§ Your objective: Would you return exactly the lines below from the line with "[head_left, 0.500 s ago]" through the line with "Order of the", both included, and nothing else, leaving out the pictures?

§ Data to examine:
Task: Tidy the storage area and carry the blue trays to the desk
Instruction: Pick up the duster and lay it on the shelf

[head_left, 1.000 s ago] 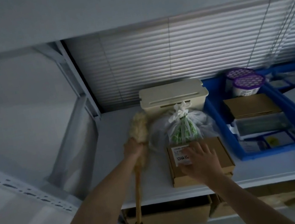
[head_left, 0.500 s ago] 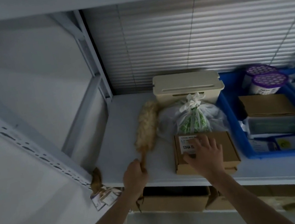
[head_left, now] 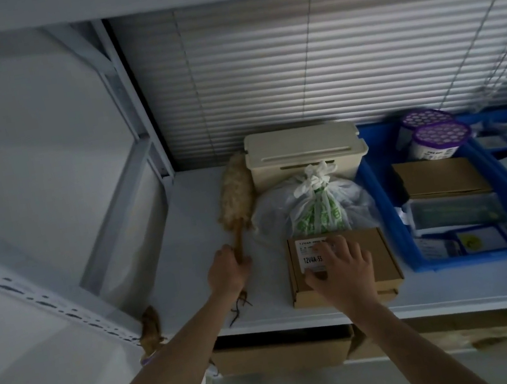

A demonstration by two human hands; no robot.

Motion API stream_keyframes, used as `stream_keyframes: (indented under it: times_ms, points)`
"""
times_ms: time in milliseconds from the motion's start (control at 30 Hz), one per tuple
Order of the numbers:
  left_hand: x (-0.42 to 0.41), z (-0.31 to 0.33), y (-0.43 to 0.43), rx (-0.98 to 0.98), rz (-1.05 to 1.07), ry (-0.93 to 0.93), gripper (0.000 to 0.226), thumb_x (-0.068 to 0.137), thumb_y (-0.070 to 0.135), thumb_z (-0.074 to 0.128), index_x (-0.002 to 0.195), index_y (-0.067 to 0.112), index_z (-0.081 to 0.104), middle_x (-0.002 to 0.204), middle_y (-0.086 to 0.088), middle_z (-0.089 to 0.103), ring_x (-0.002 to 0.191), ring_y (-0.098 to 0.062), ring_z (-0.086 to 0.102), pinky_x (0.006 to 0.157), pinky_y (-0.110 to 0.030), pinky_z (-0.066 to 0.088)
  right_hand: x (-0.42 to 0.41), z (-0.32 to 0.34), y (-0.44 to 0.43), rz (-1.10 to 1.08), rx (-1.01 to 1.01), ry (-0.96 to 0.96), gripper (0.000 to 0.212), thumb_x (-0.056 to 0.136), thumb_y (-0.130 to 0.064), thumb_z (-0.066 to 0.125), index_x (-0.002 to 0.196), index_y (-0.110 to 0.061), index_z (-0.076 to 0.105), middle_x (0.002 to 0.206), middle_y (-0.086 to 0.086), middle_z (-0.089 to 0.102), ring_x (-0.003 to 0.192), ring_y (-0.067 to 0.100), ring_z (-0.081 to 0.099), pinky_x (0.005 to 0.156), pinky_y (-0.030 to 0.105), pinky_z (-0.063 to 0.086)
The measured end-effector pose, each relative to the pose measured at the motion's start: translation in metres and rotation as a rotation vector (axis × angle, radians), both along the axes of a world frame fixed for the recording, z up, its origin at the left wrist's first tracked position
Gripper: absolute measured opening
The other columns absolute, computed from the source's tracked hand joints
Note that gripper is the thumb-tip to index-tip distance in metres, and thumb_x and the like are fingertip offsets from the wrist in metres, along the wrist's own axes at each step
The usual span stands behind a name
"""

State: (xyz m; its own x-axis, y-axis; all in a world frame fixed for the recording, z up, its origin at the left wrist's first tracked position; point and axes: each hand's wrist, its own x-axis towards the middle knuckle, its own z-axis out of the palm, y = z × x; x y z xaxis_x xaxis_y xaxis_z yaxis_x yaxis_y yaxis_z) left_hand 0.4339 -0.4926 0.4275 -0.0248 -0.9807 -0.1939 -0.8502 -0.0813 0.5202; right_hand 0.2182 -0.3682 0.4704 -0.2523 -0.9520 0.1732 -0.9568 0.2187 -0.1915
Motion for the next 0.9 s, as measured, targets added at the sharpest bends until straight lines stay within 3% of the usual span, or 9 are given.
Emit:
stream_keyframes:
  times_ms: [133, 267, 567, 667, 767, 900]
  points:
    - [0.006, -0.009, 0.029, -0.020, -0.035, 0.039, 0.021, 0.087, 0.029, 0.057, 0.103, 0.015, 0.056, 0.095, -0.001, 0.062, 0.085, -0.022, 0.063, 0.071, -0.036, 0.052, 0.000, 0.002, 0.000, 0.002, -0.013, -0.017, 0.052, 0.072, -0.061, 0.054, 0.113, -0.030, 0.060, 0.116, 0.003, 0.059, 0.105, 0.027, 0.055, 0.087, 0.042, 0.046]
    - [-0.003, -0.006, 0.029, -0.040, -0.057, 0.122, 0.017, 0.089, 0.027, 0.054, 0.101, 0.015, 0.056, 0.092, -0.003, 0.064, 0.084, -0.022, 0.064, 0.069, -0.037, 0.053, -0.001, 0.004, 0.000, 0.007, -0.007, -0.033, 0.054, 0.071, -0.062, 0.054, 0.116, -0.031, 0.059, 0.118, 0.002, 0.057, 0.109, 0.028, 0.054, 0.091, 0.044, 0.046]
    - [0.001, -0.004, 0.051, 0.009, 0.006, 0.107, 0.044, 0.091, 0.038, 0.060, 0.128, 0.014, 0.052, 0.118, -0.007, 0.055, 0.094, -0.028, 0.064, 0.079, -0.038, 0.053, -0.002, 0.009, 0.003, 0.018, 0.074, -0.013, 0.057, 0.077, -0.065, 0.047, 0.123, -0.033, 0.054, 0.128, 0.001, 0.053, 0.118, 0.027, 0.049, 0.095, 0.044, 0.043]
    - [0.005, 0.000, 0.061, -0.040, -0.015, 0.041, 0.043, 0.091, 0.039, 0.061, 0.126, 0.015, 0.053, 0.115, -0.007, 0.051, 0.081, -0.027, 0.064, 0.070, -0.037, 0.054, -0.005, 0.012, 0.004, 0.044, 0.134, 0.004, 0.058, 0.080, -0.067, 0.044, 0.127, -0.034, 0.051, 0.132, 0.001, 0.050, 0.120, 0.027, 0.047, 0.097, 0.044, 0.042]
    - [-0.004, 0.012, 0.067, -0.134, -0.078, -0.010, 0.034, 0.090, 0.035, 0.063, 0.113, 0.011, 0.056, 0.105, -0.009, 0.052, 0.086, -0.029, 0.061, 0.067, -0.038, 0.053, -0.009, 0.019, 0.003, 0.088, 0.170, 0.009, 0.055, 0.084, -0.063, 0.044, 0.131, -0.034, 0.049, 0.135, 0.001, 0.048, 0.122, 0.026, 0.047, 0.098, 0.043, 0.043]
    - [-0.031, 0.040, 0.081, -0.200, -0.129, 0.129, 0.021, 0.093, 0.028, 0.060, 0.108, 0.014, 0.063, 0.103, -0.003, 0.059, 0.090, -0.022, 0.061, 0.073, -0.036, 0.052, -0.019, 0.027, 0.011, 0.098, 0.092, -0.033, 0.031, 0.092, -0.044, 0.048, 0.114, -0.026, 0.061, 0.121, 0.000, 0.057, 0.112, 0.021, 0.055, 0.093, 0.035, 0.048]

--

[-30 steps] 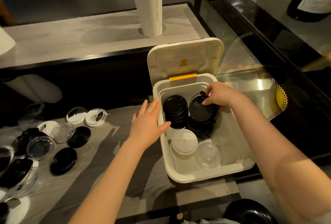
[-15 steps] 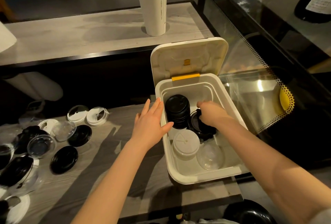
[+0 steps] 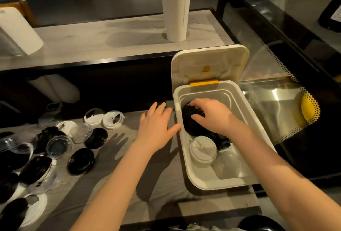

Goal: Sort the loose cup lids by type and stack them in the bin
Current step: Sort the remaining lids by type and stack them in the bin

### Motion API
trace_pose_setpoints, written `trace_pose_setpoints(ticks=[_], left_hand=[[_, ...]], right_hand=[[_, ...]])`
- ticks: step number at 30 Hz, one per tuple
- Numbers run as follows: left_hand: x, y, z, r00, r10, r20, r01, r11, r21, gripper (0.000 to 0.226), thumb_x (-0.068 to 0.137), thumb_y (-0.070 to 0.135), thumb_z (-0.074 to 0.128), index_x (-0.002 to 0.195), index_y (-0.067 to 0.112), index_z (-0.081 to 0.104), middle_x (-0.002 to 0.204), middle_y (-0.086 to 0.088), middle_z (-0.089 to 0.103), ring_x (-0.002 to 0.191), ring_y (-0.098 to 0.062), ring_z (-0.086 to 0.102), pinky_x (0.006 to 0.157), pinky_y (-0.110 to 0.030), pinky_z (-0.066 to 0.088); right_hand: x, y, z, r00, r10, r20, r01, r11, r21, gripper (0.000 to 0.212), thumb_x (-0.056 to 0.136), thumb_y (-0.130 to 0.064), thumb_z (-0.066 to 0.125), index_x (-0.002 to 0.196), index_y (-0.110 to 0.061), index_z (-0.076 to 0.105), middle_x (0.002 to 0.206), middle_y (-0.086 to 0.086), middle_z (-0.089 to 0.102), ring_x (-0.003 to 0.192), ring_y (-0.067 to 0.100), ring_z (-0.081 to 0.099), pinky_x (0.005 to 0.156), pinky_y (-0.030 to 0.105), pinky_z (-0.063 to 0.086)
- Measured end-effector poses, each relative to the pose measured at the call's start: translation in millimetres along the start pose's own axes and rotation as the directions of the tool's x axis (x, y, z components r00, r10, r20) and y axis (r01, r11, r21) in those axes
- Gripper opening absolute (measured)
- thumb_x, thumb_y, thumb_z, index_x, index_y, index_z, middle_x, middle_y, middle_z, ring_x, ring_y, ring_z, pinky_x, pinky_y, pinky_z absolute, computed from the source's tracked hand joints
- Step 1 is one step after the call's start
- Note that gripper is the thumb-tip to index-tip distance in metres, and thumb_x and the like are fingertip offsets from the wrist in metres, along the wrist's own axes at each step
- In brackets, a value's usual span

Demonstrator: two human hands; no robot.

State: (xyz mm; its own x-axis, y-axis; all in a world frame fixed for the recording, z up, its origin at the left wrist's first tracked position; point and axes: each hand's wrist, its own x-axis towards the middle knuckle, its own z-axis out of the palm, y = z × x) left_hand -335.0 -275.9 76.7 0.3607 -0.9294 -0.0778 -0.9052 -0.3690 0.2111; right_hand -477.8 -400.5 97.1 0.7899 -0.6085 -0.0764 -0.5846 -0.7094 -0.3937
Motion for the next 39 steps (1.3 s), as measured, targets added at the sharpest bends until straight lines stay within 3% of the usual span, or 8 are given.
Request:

§ Answer section:
[head_left, 0.500 s ago] 
[head_left, now] 

A demonstration by two human hands; no robot.

Motion API stream_keyframes, used as `stream_keyframes: (indented under it: times_ms, points)`
"""
times_ms: time in milliseconds from the motion's start (control at 30 Hz), one per tuple
Order of the numbers:

No more output is needed.